Peter Stojak assured Pope that Patrick was a “successful and trustworthy businessman” with experience handling real estate transactions for others, including in Arizona.

What Pope was not informed of was that in 2004, Patrick Stojak sold securities on behalf of entities incorporated in the Bahamas and operating in British Columbia and Arizona to British Columbians without a prospectus and in making “false and misleading” statements, the complaint states. He had promised an annual return of 2,500 percent.

Investors lost money, and in 2004 the British Columbia Securities Commission banned him from trading securities in British Columbia for three years and fined him $5,000.

Three years after the ban ended, Peter Stojak told Pope that Patrick Stojak would personally manage the investments, that Peter Stojak would handle the accounting, that Pope would be kept informed of the investments and that he could withdraw his profits if he wanted it and that it would be paid when the properties were sold, according to the claim.

The Stojaks had also shown Pope the accounting of how net sales proceeds were reinvested in his investments, leading him to believe they were properly managed and to increase his investments from time to time, according to the release.

They told him they were using the proceeds to buy more properties to make more profit, and Pope agreed to that, according to the statement.

By late 2023, Pope was concerned that his U.S. investments were being used for something else without his knowledge or consent, that expenses were inflated, and that the Stojaks were running the company negligently.

He repeatedly asked them for an accounting of transactions, proceeds, expenditures, and where the money went, and their answers were at first incomplete and blatantly false, and when finally provided, they were ” deficient, false and misleading,” according to the lawsuit.

When confronted with his suspicions that the investment money had been used for something other than buying American homes to resell, Peter Stojak said that since 2018, US$5.8 million had been been withdrawn from the investment and sent abroad, according to the statement.
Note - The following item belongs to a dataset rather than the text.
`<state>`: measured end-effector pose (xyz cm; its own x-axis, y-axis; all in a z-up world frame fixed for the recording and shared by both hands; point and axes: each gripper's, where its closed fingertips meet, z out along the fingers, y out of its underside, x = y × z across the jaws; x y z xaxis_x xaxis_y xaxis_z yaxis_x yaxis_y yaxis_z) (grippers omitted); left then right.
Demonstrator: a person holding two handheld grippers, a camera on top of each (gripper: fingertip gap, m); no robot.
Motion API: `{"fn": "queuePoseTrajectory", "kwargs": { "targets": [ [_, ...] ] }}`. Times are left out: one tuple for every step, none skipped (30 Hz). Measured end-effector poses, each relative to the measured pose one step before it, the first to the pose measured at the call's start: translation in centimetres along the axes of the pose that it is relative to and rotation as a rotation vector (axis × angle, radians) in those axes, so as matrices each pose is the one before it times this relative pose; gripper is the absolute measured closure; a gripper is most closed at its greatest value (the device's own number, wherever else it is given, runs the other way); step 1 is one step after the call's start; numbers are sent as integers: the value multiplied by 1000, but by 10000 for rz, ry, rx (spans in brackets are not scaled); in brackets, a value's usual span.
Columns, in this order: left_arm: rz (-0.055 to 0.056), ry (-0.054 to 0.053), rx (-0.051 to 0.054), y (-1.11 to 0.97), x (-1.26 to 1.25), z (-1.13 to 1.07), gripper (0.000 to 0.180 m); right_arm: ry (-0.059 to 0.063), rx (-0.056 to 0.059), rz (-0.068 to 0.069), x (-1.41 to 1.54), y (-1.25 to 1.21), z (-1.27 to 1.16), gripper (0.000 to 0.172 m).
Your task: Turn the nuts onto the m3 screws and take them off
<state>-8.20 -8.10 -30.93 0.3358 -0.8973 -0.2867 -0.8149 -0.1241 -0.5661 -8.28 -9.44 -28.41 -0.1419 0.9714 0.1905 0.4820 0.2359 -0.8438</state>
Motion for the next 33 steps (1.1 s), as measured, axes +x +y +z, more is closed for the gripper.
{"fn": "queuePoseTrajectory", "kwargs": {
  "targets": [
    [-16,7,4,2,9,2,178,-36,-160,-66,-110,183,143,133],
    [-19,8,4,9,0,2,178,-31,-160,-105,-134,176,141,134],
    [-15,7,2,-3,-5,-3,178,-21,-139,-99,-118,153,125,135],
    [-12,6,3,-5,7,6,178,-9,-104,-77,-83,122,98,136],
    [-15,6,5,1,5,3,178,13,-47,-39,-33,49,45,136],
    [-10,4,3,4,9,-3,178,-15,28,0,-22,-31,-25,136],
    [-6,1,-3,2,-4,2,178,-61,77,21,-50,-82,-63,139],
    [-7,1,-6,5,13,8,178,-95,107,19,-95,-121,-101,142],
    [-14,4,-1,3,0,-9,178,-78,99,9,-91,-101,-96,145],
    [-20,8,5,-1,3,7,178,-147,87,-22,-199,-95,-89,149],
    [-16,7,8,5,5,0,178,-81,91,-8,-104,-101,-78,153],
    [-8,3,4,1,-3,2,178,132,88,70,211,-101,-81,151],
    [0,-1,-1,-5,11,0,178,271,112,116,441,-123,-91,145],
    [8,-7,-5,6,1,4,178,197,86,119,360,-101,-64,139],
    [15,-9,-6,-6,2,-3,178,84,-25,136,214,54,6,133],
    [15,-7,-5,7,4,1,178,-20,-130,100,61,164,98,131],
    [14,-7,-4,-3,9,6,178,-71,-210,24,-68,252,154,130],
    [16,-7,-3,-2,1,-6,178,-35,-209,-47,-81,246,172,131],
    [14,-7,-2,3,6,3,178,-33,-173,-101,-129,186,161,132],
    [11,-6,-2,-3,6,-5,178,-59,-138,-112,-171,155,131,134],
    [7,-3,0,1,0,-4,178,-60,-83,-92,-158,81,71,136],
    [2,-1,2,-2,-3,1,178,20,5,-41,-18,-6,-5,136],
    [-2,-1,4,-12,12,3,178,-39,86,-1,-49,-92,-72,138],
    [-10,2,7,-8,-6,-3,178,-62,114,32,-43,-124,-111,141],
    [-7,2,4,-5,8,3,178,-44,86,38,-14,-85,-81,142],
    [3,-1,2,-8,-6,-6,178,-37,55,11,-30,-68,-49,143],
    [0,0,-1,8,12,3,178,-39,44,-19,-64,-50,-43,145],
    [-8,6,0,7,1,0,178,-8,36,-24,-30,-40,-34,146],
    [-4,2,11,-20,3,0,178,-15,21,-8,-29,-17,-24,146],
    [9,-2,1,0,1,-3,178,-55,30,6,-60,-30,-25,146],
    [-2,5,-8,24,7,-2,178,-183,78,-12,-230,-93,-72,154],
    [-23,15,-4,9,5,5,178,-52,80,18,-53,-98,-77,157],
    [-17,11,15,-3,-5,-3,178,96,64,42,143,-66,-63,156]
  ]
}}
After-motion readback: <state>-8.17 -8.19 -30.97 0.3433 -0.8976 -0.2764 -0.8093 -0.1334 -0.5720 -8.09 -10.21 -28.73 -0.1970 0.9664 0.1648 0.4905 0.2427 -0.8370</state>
The brothers responded with “fluid, contradictory and confusing” information and Pope suspected that explanations that they had loaned money to other companies, made offshore deposits and potentially had the money seized by foreign governments were “patently false”.

Since October 2023, the Stojaks told Pope he would get his money back, but the promised dates came and went, according to the lawsuit. Financial statements from December 2023 indicated that the money was loaned to a company that Patrick Stojak half-owned, according to the lawsuit. Only the Stojaks know what happened to the money and they acted in bad faith, negligently and in violation of their duties to the pope, according to the lawsuit.

Pope suffered damages and loss of reasonable expectation of profit from his investments, and the brothers used the investment offer as a “sham to perpetrate wrongful conduct for their own benefit,” according to the lawsuit.

A message left with Pope’s attorney was not immediately returned. Peter Stojak’s phone number listed with his former accounting firm was out of service, and a firm linked to his name said he no longer worked there. A message left on a social media account for Patrick Stojak was not returned.